Après que les formalités des articles 430 et suivants du code de procédure civile eurent été respectées, le Tribunal a rendu le jugement suivant :
EXPOSE DU LITIGE
Par acte de commissaire de justice en date du 23 juillet 2025, le syndicat des copropriétaires de l’immeuble [Adresse 1] à [Localité 1], représenté par son syndic en exercice, la société FONCIA Vexin Boucles de Seine, a assigné Monsieur [W] [I] et Madame [J] [F] épouse [I] aux fins de les voir, sous le bénéfice de l’exécution provisoire :
condamner in solidum à payer la somme de 7.068,10 € représentant des charges de copropriété arrêtées au 1er juillet 2025 avec intérêts au taux légal à compter du 24 janvier 2025 ; ordonner la capitalisation des intérêts ; condamner in solidum au paiement de la somme de 45 euros au titre des frais nécessaires au recouvrement ; condamner in solidum au paiement de la somme de 2.000 euros de dommages et intérêts ; condamner in solidum au paiement de la somme de 1.410 euros en application de l’article 700 du code de procédure civile ainsi qu’aux dépens.
A l’audience du 13 janvier 2026, le syndicat des copropriétaires sus-visé représenté par son conseil réitère les termes de son assignation, sauf à actualiser la dette à la somme de 5.559,49 euros.
Monsieur [W] [I] et Madame [J] [F] épouse [I], cités respectivement par acte remis à étude, n’ont pas comparu et ne se sont pas fait représenter.
La décision a été mise en délibéré au 10 mars 2026 par mise à disposition au greffe.
MOTIFS
En application de l’article 472 du code de procédure civile si le défendeur ne comparaît pas, il est néanmoins statué sur le fond et le juge ne fait droit à la demande que dans la mesure où il l’estime régulière, recevable et bien fondée.
Il convient de rappeler que l’obligation au paiement d’une somme d’argent est en principe divisible.
En cas d’indivision, les copropriétaires d’un lot sont tenus conjointement au paiement des charges et chacun est tenu de s’acquitter de sa quote-part à hauteur de ses droits dans l’indivision.
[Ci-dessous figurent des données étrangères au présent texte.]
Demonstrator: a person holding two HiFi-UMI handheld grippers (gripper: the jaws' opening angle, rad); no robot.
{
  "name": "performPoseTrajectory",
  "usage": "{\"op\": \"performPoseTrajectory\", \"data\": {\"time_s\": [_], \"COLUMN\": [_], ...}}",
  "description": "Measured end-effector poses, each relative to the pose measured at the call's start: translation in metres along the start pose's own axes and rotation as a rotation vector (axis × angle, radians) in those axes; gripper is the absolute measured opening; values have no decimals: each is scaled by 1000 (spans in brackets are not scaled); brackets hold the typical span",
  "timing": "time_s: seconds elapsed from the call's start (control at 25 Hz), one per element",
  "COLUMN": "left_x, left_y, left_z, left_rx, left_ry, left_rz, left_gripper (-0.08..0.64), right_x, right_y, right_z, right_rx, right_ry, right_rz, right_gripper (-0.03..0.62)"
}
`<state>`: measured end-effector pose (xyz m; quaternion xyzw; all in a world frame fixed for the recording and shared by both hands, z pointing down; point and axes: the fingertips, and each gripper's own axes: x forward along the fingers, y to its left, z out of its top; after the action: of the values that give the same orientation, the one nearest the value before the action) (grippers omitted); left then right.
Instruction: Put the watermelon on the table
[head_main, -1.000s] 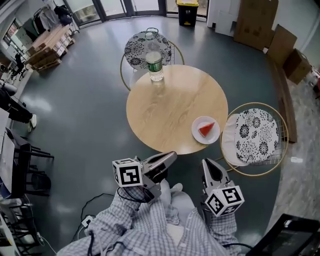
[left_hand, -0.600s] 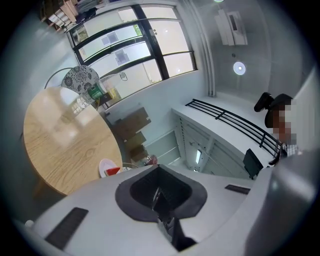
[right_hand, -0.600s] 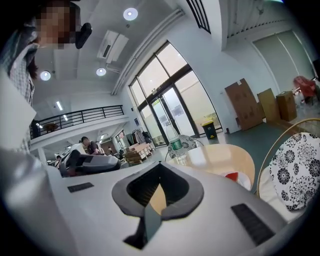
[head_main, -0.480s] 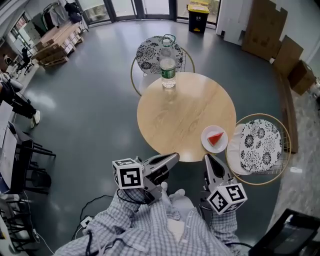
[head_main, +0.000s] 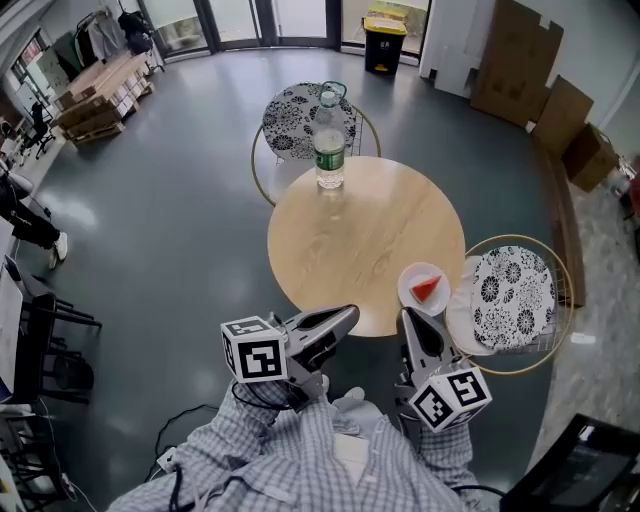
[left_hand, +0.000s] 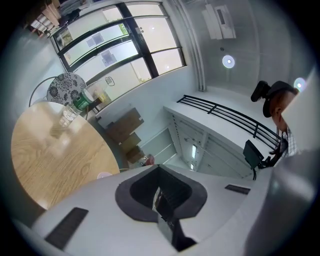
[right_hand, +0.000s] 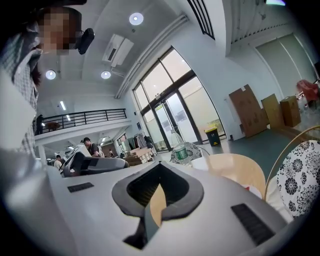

En l’espèce, en vertu des dispositions de l’article 220 du code civil, les défendeurs, en cas de condamnation, seront in solidum tenus de la dette.
Sur les charges
En vertu de l’article 10 de la loi n° 65-557 du 10 juillet 1965, les copropriétaires sont tenus de participer aux charges entraînées par les services collectifs et les éléments d’équipement commun en fonction de l’utilité que ces services et éléments présentent à l’égard de chaque lot, ainsi qu’à celles relatives à la conservation, à l’entretien et à l’administration des parties communes proportionnellement aux valeurs relatives des parties privatives comprises dans leurs lots.
L’article 10 susmentionné précise que le règlement de copropriété fixe la quote-part afférente à chaque lot dans chacune des catégories de charges.
L’approbation des comptes du syndic par l’assemblée générale rend certaine, liquide et exigible la créance du syndicat des copropriétaires relative à chaque quote-part de charges. Le copropriétaire, qui n’a pas contesté dans les délais prévus à l’article 42 alinéa 2 de la loi du 10 juillet 1965 la décision de l’assemblée générale ayant approuvé les comptes, n’est pas fondé à refuser de payer les sommes qui lui sont réclamées.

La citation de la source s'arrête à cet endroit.